Nel corso del processo selettivo, “i ricercatori si sono imbattuti in cultivar precedentemente non documentate che sono cresciuti in vecchi vigneti, scoperta che ha permesso di dare un nome a questi vitigni trascurati o dimenticati”. "La vite è stata probabilmente la prima coltura da frutto sottratta dall’uomo al suo stato primitivo", ha affermato l'autore dello studio, Wei Chen, biologo evoluzionista alla Yunnan Agricultural University. Alcuni calcoli più approfonditi fanno risalire addirittura il rendimento della vite a 15.000 anni fa, ben prima dello sviluppo dell'agricoltura per come l’abbiamo conosciuta noi.

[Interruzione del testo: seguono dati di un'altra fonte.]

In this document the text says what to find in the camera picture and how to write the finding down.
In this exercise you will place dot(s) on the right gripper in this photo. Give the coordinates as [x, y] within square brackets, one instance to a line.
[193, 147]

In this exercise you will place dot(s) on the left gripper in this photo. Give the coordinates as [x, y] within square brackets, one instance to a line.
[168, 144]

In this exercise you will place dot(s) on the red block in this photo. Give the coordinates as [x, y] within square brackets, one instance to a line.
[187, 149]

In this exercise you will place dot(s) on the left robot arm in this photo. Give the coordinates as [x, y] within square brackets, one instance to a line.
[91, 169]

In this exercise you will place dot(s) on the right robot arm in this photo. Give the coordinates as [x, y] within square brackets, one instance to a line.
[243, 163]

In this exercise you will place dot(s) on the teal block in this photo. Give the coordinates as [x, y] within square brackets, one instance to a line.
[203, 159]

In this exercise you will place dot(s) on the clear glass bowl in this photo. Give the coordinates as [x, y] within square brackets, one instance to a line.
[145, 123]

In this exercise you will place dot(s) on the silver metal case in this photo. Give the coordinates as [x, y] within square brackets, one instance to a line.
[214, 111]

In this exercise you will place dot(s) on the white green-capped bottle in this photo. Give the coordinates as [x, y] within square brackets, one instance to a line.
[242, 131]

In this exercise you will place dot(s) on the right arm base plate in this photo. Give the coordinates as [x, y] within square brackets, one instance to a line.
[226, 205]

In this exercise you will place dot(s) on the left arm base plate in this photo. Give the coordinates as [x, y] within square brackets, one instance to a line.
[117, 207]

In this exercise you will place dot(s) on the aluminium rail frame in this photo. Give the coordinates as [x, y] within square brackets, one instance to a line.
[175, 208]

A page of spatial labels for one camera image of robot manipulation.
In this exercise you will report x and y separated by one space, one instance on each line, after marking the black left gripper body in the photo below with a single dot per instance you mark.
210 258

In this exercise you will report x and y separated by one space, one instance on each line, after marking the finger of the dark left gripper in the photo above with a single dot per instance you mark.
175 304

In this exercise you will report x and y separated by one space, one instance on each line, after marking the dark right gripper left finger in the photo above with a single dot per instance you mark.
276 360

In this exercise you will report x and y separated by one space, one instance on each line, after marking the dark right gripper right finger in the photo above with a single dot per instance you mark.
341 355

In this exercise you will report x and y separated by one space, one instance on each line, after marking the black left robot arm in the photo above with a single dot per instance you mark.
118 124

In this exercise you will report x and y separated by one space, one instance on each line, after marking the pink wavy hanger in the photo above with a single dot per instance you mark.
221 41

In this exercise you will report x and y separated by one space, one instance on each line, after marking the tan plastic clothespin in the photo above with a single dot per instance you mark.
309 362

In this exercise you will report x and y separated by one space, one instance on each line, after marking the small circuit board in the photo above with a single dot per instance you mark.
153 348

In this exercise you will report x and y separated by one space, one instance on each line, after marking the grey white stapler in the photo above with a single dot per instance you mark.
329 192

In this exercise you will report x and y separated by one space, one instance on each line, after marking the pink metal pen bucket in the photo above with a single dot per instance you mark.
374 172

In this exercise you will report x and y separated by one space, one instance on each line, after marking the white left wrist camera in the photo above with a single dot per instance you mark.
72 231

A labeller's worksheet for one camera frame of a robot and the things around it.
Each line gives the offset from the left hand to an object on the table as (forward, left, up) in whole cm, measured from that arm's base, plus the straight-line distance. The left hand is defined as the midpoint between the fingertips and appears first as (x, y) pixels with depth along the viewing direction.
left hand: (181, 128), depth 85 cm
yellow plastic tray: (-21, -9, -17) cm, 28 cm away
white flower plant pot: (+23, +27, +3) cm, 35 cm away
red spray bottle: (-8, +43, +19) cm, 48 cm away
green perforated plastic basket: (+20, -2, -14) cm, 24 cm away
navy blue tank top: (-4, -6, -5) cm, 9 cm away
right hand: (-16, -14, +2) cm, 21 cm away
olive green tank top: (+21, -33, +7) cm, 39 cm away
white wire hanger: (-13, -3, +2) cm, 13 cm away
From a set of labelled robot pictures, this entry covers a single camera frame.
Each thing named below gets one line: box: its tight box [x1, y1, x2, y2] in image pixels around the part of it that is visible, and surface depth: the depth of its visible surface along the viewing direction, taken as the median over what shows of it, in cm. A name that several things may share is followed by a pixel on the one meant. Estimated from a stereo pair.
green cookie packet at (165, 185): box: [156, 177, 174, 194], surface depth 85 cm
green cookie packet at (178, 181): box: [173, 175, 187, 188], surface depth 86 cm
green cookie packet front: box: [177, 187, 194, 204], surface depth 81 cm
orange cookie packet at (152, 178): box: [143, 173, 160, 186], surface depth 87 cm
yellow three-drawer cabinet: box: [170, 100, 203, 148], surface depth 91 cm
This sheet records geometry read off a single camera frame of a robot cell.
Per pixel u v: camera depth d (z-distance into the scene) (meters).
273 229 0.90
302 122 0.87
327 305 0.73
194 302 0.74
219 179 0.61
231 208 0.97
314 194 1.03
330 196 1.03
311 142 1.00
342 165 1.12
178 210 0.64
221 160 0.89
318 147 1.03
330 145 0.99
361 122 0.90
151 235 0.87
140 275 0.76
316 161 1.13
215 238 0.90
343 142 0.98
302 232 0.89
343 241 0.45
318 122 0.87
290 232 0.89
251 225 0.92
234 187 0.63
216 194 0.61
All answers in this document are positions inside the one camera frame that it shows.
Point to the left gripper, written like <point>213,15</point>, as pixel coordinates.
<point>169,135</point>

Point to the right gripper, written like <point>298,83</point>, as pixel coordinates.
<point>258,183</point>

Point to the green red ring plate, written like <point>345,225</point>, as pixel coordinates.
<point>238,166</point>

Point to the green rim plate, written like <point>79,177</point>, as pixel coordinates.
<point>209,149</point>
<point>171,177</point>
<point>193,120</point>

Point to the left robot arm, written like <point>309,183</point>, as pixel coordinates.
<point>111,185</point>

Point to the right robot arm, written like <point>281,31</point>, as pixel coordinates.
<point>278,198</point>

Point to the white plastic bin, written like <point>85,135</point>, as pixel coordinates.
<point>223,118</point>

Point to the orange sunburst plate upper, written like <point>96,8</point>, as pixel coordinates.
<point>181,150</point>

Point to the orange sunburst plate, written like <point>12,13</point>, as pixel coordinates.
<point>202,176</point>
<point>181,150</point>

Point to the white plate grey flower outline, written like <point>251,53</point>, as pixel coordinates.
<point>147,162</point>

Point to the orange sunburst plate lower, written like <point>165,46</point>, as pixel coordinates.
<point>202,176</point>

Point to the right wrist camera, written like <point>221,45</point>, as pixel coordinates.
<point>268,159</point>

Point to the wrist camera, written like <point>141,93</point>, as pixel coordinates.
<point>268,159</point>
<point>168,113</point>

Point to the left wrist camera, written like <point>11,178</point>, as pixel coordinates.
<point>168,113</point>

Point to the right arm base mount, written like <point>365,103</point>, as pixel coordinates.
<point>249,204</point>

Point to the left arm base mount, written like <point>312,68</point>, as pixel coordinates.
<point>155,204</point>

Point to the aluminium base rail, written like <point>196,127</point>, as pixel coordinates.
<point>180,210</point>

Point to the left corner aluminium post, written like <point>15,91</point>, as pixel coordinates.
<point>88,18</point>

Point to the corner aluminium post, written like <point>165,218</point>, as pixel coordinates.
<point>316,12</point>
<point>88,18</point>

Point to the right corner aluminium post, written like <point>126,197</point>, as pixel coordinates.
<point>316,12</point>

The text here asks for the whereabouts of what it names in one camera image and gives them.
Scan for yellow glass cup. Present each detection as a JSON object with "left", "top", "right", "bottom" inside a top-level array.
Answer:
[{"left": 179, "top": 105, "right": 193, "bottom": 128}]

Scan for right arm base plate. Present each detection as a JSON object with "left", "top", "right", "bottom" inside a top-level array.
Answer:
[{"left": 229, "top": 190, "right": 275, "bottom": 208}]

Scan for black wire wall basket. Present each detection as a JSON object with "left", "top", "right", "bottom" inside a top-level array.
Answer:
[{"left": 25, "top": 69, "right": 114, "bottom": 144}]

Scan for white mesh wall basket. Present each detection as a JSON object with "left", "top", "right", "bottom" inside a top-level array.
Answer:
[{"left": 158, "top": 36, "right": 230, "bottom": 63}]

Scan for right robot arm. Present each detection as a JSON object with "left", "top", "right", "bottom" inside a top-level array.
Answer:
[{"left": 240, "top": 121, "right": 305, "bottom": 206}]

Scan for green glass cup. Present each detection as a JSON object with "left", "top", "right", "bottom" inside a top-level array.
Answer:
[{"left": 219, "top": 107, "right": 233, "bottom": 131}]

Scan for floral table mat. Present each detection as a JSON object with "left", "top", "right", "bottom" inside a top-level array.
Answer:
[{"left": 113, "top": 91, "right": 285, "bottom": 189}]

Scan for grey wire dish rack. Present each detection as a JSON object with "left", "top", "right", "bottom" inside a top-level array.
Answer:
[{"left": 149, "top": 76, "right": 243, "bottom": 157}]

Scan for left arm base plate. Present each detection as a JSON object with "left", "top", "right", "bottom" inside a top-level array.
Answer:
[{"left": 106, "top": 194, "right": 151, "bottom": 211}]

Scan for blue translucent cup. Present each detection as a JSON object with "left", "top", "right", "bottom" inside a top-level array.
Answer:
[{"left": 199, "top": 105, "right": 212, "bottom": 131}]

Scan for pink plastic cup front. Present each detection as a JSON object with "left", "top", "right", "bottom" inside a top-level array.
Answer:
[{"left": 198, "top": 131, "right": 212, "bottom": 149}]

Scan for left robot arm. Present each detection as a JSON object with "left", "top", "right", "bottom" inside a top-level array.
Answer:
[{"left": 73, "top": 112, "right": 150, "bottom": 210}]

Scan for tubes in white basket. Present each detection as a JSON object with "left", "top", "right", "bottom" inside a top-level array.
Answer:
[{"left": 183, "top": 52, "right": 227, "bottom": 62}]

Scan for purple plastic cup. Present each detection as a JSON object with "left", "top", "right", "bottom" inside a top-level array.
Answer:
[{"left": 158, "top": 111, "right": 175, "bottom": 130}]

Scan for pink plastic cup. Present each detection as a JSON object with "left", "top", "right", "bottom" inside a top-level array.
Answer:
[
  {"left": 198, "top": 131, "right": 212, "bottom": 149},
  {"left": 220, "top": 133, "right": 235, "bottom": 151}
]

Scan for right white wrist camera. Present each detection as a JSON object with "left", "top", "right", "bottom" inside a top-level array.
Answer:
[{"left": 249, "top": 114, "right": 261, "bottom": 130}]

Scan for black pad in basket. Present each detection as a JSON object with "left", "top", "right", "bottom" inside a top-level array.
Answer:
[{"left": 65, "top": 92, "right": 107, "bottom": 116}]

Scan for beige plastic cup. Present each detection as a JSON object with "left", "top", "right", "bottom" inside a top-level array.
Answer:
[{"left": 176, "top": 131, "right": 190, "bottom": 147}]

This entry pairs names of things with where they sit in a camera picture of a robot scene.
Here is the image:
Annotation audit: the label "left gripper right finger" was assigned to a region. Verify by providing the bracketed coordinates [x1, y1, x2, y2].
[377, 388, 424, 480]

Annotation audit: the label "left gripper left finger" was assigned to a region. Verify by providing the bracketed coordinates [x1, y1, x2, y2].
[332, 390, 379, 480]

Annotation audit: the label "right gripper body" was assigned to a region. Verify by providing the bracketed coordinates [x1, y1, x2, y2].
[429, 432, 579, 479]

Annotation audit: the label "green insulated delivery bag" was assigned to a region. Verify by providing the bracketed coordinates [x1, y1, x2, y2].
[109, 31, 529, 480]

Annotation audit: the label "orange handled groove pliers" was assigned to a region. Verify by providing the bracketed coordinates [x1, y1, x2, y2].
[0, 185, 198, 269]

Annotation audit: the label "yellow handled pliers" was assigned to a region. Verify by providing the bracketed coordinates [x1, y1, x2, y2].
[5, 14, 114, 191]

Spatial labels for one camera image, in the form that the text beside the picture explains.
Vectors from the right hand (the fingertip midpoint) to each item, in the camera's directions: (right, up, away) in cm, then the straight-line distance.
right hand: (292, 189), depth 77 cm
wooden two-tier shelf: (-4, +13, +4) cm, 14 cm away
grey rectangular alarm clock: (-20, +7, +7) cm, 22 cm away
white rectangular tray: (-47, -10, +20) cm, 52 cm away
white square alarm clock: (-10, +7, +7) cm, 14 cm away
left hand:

Chen ha convinto i colleghi di tutta Europa e Asia a collaborare, creando un database genomico dai vitigni di una vasta regione, dalla penisola iberica al Giappone, scrive il quotidiano. Pertanto, esistono molte specie di viti, “ma solo una, la Vitis vinifera, fornisce il vino consigliato da un sommelier, tant’è che “le uve familiari” che segmentano il mercato del vino – come merlot, cabernet sauvignon, pinot nero – “sono varietà di quella specie”. Le uve selvatiche e le varietà molto antiche “hanno ancora questi geni di resilienza, di cui avremo bisogno per rendere l'uva resistente alla sfida del cambiamento climatico".
Osserva a questo punto il Post: “L'analisi genomica rappresenta una tecnica relativamente nuova per far luce nella nebbia della preistoria, periodo in cui il clima postglaciale s’è riscaldato, gli esseri umani sono cresciuti di numero e le culture sono fiorite. Le uve domestiche sono ermafrodite e possono fertilizzarsi da sole. L'analisi delle piante moderne e della loro storia genetica ha mostrato pertanto un cambiamento nel flusso genico circa 11.000 anni fa che ha segnalato una selezione da parte dei primi agricoltori per le viti ermafrodite”.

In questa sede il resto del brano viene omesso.